_Exercise directions_. Reproduce all of the data exactly, with no line skipped.

_Raw data_.
┄┄┄┄┄┄┄┄┄┄┄┄┄┄┄┄┄┄┄┄

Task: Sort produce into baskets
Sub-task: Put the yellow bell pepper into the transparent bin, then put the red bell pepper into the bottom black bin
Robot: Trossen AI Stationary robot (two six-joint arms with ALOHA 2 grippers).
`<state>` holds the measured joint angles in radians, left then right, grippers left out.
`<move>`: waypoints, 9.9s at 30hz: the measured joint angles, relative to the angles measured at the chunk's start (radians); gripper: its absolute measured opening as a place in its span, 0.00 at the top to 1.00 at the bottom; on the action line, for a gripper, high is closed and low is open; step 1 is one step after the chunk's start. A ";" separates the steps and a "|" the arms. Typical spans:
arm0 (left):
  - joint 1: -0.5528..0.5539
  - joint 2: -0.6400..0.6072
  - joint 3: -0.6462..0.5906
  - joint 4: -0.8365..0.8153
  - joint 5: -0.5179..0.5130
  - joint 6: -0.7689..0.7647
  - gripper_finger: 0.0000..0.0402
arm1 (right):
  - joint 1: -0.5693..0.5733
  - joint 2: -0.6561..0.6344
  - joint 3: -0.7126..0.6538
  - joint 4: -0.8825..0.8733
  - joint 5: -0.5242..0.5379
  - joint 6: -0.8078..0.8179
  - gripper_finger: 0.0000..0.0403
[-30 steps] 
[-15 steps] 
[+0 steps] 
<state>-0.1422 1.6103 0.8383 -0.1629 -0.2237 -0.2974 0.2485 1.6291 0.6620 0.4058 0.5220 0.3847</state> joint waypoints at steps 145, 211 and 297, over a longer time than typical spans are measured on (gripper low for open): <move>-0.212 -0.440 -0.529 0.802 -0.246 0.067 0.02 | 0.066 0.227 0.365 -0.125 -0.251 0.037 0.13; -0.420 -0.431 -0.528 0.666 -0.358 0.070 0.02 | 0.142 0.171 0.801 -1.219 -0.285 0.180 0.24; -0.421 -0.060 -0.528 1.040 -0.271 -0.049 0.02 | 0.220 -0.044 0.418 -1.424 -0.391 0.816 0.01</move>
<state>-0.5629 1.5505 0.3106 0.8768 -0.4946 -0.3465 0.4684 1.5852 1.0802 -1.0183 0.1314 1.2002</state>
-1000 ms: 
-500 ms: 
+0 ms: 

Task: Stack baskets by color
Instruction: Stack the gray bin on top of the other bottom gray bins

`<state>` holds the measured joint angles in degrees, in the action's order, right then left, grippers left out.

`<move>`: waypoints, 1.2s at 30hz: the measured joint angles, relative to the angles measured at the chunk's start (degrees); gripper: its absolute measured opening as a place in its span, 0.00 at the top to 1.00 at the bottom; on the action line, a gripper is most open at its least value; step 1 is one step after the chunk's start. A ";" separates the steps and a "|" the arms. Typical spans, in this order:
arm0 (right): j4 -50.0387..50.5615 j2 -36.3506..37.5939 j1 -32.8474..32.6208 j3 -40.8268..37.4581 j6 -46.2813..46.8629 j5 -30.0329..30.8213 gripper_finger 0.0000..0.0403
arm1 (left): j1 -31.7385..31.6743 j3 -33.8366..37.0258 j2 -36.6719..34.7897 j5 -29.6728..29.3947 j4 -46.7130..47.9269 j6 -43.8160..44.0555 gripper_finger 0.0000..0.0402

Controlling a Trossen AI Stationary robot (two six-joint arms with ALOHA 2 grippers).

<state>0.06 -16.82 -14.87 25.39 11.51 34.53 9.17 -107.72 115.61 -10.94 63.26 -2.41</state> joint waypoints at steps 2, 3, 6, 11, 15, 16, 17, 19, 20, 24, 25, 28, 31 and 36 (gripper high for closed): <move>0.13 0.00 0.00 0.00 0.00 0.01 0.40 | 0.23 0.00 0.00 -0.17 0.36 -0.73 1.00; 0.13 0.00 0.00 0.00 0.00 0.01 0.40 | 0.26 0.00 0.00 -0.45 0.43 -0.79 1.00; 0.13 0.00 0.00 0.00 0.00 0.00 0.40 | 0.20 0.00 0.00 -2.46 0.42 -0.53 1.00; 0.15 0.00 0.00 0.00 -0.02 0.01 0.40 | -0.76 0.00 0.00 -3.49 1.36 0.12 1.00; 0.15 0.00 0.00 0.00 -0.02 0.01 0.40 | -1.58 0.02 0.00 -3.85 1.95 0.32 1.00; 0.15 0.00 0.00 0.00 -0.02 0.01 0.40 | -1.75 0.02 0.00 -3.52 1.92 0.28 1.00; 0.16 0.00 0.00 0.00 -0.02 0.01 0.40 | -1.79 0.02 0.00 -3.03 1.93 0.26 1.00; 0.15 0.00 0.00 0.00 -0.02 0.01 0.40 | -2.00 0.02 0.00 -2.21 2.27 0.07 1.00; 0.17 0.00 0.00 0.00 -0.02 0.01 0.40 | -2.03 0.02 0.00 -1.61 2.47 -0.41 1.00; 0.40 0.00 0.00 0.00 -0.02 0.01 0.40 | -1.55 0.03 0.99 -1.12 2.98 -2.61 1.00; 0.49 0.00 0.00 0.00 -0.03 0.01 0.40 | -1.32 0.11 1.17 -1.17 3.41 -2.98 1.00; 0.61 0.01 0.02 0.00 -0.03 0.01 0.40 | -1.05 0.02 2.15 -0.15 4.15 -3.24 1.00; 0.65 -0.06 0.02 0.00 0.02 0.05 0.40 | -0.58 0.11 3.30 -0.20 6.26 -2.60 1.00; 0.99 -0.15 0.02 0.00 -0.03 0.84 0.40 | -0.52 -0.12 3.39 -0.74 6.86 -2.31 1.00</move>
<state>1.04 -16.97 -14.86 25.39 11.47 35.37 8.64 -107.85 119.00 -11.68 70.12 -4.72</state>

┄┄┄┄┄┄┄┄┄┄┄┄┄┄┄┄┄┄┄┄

_Finished exercise_.
Task: Sort produce into baskets
Sub-task: Put the yellow bell pepper into the transparent bin, then put the red bell pepper into the bottom black bin
Robot: Trossen AI Stationary robot (two six-joint arms with ALOHA 2 grippers).
`<state>` holds the measured joint angles in radians, left then right, grippers left out.
`<move>`: waypoints, 9.9s at 30hz: the measured joint angles, relative to the angles measured at the chunk's start (radians); gripper: its absolute measured opening as a place in its span, 0.00 at the top to 1.00 at the bottom; on the action line, for a gripper, high is closed and low is open; step 1 is one step after the chunk's start. A ";" separates the steps and a "|" the arms. Typical spans:
arm0 (left):
  - joint 1: -0.5528..0.5539
  - joint 2: -0.6400..0.6072
  - joint 3: -0.6462..0.5906
  - joint 4: -0.8365..0.8153
  - joint 5: -0.5179..0.5130
  - joint 6: -0.7689..0.7647
  - gripper_finger: 0.0000..0.0402
arm1 (right):
  - joint 1: -0.5693..0.5733
  - joint 2: -0.6561..0.6344
  - joint 3: -0.7126..0.6538
  - joint 4: -0.8825..0.8733
  - joint 5: -0.5242..0.5379
  - joint 6: -0.8078..0.8179
  - gripper_finger: 0.0000..0.0403
[-30 steps] 
[-15 steps] 
[+0 steps] 
<state>-0.1422 1.6103 0.8383 -0.1629 -0.2237 -0.2974 0.2485 1.6291 0.6620 0.4058 0.5220 0.3847</state> joint waypoints at steps 145, 211 and 297, over a longer time than typical spans are measured on (gripper low for open): <move>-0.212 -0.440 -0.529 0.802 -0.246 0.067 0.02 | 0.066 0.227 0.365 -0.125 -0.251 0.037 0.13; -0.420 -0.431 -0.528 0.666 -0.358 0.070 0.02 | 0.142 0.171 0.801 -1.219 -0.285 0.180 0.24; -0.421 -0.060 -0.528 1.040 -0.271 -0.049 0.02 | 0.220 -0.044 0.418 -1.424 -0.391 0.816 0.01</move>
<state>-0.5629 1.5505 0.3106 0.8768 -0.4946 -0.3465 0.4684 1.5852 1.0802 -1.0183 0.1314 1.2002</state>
-1000 ms: 
-500 ms: 
+0 ms: 

Task: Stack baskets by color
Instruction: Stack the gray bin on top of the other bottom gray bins

`<state>` holds the measured joint angles in degrees, in the action's order, right then left, grippers left out.

`<move>`: waypoints, 1.2s at 30hz: the measured joint angles, relative to the angles measured at the chunk's start (degrees); gripper: its absolute measured opening as a place in its span, 0.00 at the top to 1.00 at the bottom; on the action line, a gripper is most open at its least value; step 1 is one step after the chunk's start. A ";" separates the steps and a "|" the arms. Typical spans, in this order:
arm0 (right): j4 -50.0387..50.5615 j2 -36.3506..37.5939 j1 -32.8474..32.6208 j3 -40.8268..37.4581 j6 -46.2813..46.8629 j5 -30.0329..30.8213 gripper_finger 0.0000..0.0403
arm1 (left): j1 -31.7385..31.6743 j3 -33.8366..37.0258 j2 -36.6719..34.7897 j5 -29.6728..29.3947 j4 -46.7130..47.9269 j6 -43.8160..44.0555 gripper_finger 0.0000..0.0402

Controlling a Trossen AI Stationary robot (two six-joint arms with ALOHA 2 grippers).

<state>0.06 -16.82 -14.87 25.39 11.51 34.53 9.17 -107.72 115.61 -10.94 63.26 -2.41</state> joint waypoints at steps 2, 3, 6, 11, 15, 16, 17, 19, 20, 24, 25, 28, 31 and 36 (gripper high for closed): <move>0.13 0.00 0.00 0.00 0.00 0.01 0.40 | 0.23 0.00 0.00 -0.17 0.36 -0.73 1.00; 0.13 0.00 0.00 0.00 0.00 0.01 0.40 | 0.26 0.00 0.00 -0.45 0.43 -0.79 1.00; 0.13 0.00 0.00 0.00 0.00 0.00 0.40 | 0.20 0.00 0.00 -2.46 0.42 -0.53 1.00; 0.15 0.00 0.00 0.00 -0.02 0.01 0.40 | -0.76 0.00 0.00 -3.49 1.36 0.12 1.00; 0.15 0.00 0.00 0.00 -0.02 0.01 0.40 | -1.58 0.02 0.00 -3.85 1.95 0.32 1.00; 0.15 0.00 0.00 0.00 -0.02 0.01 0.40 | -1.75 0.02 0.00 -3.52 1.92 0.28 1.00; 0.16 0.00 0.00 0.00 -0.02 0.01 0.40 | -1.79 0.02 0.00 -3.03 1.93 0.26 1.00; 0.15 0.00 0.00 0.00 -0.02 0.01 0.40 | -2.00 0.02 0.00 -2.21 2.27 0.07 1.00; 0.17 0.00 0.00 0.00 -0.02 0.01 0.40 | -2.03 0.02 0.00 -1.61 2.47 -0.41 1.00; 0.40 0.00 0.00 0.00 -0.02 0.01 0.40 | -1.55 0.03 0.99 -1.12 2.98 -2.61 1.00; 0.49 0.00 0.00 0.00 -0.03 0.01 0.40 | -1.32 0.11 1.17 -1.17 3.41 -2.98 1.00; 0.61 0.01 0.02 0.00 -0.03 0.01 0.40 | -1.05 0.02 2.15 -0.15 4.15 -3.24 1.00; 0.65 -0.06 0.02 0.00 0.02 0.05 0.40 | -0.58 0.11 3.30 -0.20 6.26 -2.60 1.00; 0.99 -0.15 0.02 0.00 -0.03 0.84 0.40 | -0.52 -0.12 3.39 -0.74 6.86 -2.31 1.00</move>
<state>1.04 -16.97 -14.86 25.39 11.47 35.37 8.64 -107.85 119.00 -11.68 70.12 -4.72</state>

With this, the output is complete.